Natürlich stand die Erschaffung der Kantele im Vordergrund, eine lange Geschichte aus vorgrauen Zeiten, als sich die Luftfee Ilmatar ins Wasser des Urmeeres begab, und, vom Winde geschwängert, 700 Jahre lang einen Sohn austrug, den großen Zauberer Väinämöinen. Zur Erinnerung an die Schöpfung der Welt sang jener Sohn der Wassermutter „Lieder von Zauberkraft“ mit Freude, von der man auch am Samstag etwas mehr verspüren wollte. Aus den „Knochen eines Hechtes“ schuf er die erste Kantele, bespannt mit dem Mähnenhaar des Hengstes Hiisi.

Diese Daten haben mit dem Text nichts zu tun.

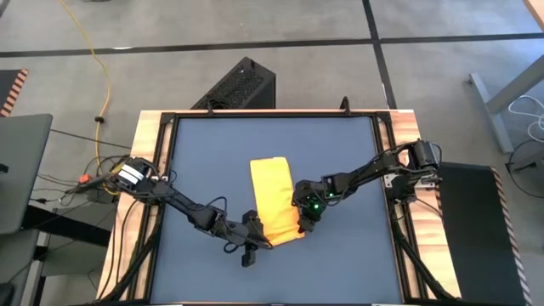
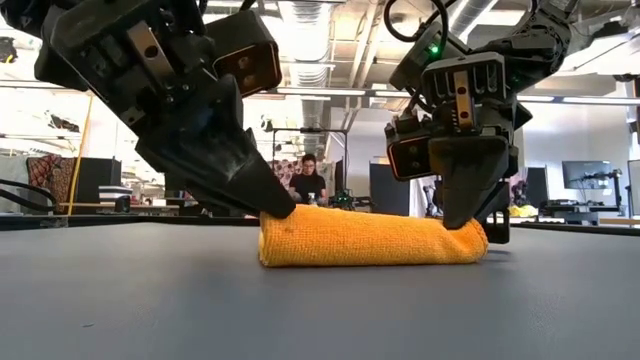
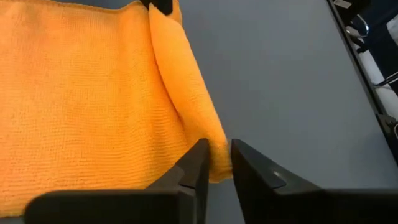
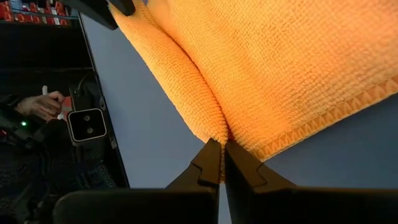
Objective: Roll towel
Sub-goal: Roll the yellow microfiber towel
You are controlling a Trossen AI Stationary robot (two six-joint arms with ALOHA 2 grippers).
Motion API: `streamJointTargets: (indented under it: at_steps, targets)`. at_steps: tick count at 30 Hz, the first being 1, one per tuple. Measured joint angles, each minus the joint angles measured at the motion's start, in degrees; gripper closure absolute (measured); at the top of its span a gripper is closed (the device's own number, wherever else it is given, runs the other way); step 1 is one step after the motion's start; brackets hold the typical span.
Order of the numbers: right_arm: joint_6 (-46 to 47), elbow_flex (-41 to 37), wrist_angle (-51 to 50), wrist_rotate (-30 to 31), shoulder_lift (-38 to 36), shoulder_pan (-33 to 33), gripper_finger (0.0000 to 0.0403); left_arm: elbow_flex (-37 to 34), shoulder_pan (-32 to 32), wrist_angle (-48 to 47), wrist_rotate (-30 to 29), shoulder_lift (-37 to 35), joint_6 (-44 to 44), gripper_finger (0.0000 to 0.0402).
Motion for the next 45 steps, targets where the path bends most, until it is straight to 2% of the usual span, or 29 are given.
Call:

Der nordische Orpheus musizierte so schön, dass die Tiere sich tummelten, Föhren sich beugten und Wurzelstümpfe zu tanzen begannen. Als das Instrument verloren ging, baute er aus Birkenholz und dem Haar einer Jungfrau die zweite. Später verschwand Väinämöinen, wo Himmel und Erde sich treffen. Mit „einst wird man mich wieder brauchen “ endete der schöne Vortrag – und man schritt zum Buffet mit original karelischen Spezialitäten im gastfrohen, klingenden Haus.